[How to complete this task]
Every record must be transcribed in its entirety, apart from the images, which are to be omitted.

[Extracted data]
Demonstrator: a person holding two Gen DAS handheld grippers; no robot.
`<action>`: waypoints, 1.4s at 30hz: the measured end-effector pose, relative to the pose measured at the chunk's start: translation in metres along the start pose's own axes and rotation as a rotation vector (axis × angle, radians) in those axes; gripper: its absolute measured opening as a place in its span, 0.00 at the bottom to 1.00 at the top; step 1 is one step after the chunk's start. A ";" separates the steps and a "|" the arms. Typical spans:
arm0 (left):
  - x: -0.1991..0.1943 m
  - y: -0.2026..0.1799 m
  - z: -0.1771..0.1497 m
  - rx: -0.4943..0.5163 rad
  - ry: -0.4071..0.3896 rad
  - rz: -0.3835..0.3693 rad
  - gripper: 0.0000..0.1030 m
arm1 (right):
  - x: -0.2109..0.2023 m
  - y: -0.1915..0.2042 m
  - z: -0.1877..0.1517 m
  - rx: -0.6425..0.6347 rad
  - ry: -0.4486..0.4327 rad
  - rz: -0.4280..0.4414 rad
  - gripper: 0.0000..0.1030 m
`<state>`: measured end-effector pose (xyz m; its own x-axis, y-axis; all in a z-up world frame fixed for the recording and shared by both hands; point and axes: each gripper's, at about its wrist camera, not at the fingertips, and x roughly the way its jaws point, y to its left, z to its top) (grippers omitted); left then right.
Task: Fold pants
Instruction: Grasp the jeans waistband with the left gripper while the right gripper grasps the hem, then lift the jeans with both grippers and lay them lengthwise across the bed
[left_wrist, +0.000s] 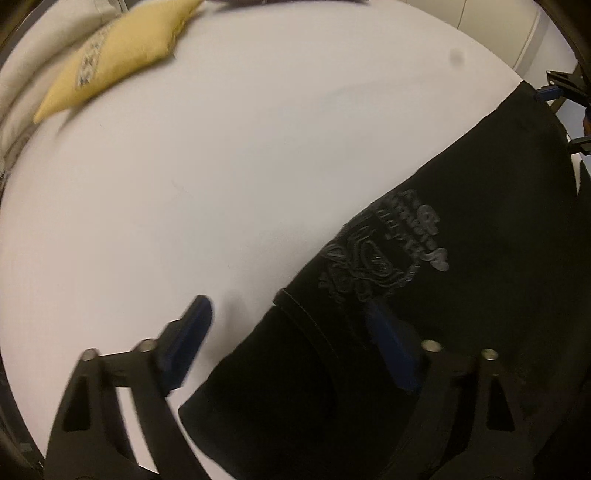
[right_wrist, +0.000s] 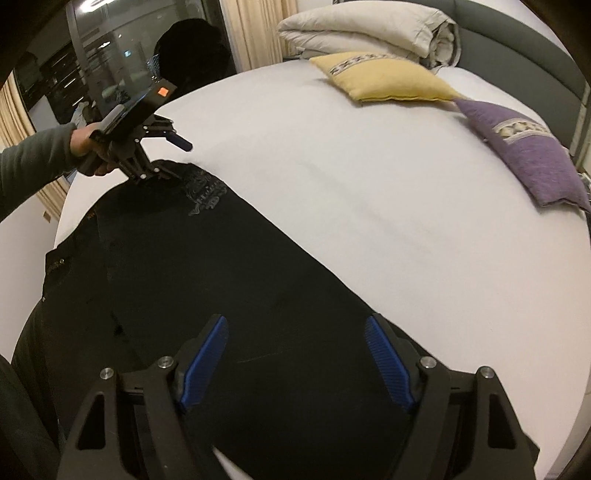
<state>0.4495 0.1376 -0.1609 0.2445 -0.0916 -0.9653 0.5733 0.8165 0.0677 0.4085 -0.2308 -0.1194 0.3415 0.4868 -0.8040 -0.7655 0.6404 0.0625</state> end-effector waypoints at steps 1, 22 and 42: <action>0.006 0.003 0.001 -0.002 0.017 -0.024 0.59 | 0.004 -0.002 0.002 -0.010 0.006 0.003 0.77; -0.034 -0.042 -0.046 0.159 -0.329 0.248 0.06 | 0.063 -0.009 0.049 -0.172 0.099 0.048 0.72; -0.079 -0.076 -0.076 0.187 -0.464 0.301 0.06 | 0.108 0.040 0.098 -0.292 0.204 0.087 0.52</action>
<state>0.3275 0.1258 -0.1088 0.7110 -0.1457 -0.6879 0.5433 0.7349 0.4059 0.4681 -0.0947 -0.1458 0.1750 0.3842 -0.9065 -0.9205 0.3906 -0.0121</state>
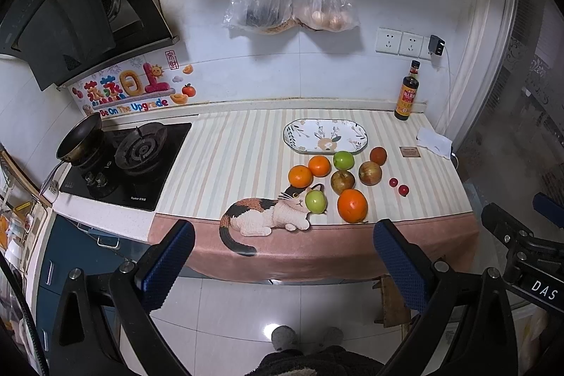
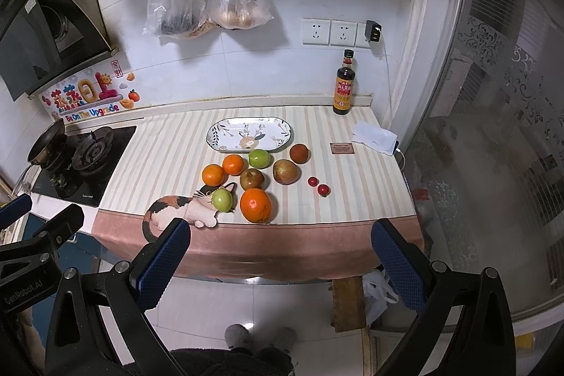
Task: Organize fruits
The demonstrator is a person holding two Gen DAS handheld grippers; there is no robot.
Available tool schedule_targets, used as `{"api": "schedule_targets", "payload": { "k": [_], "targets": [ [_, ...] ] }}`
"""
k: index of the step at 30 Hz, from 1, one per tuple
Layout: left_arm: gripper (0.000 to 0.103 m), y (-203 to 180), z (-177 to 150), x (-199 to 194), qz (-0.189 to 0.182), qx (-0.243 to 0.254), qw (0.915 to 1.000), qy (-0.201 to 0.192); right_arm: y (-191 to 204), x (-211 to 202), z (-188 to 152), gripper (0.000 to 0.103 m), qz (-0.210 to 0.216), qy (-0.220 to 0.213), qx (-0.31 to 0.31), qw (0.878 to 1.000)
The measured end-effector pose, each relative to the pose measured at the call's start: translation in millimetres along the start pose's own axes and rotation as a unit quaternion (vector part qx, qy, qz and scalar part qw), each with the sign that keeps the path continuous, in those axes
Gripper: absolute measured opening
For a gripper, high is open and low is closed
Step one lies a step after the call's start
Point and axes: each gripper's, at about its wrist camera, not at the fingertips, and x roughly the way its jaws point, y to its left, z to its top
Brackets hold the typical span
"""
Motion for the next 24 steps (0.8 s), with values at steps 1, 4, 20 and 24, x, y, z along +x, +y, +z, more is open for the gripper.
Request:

[Answer section]
Demonstrator: a person holding two Gen DAS handheld grippers; no robot.
`<action>`: waypoints, 1.4s at 30hz: the measured end-effector pose, relative to the pose measured at the chunk's start: translation in metres along the start pose's own axes and rotation as a rotation vector (axis × angle, radians) in those axes; gripper: its absolute measured opening as a place in its span, 0.00 at the bottom to 1.00 at the top; step 1 is one step after the chunk's start. A ";" separates the steps and a "|" the arms. Typical spans:
arm0 (left):
  - x: -0.1991..0.1943 m
  - y: -0.2026..0.1799 m
  - z: -0.1771..0.1497 m
  - rx: -0.4943..0.5163 rad
  - ry: -0.4071..0.3896 rad
  - rz: -0.3835..0.3693 rad
  - gripper: 0.0000..0.1030 m
arm1 (right):
  - x: -0.2109..0.2023 m
  - y: -0.1915..0.2042 m
  - z: -0.1877..0.1517 m
  - rx: -0.6425..0.6347 rad
  - ry: -0.4486..0.4327 rad
  - rz: -0.4280..0.4414 rad
  - gripper: 0.0000..0.1030 m
`<state>`: measured end-effector pose (xyz m; its own x-axis, y-axis; all in a z-up world frame fixed for the recording and shared by both hands; point and axes: each gripper's, at about its wrist camera, not at the fingertips, and x roughly the way its jaws point, y to its left, z to its top) (grippers omitted); left then right.
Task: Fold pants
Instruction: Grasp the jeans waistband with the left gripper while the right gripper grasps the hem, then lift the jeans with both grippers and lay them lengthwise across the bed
[left_wrist, +0.000s] 
[right_wrist, +0.000s] 
<state>0.4495 0.1376 -0.1609 0.2445 -0.0916 -0.9653 0.5733 0.8165 0.0677 0.4085 -0.2308 -0.1194 0.3415 0.4868 -0.8040 -0.7655 0.6404 0.0625</state> end-effector waypoints at steps 1, 22 and 42: <action>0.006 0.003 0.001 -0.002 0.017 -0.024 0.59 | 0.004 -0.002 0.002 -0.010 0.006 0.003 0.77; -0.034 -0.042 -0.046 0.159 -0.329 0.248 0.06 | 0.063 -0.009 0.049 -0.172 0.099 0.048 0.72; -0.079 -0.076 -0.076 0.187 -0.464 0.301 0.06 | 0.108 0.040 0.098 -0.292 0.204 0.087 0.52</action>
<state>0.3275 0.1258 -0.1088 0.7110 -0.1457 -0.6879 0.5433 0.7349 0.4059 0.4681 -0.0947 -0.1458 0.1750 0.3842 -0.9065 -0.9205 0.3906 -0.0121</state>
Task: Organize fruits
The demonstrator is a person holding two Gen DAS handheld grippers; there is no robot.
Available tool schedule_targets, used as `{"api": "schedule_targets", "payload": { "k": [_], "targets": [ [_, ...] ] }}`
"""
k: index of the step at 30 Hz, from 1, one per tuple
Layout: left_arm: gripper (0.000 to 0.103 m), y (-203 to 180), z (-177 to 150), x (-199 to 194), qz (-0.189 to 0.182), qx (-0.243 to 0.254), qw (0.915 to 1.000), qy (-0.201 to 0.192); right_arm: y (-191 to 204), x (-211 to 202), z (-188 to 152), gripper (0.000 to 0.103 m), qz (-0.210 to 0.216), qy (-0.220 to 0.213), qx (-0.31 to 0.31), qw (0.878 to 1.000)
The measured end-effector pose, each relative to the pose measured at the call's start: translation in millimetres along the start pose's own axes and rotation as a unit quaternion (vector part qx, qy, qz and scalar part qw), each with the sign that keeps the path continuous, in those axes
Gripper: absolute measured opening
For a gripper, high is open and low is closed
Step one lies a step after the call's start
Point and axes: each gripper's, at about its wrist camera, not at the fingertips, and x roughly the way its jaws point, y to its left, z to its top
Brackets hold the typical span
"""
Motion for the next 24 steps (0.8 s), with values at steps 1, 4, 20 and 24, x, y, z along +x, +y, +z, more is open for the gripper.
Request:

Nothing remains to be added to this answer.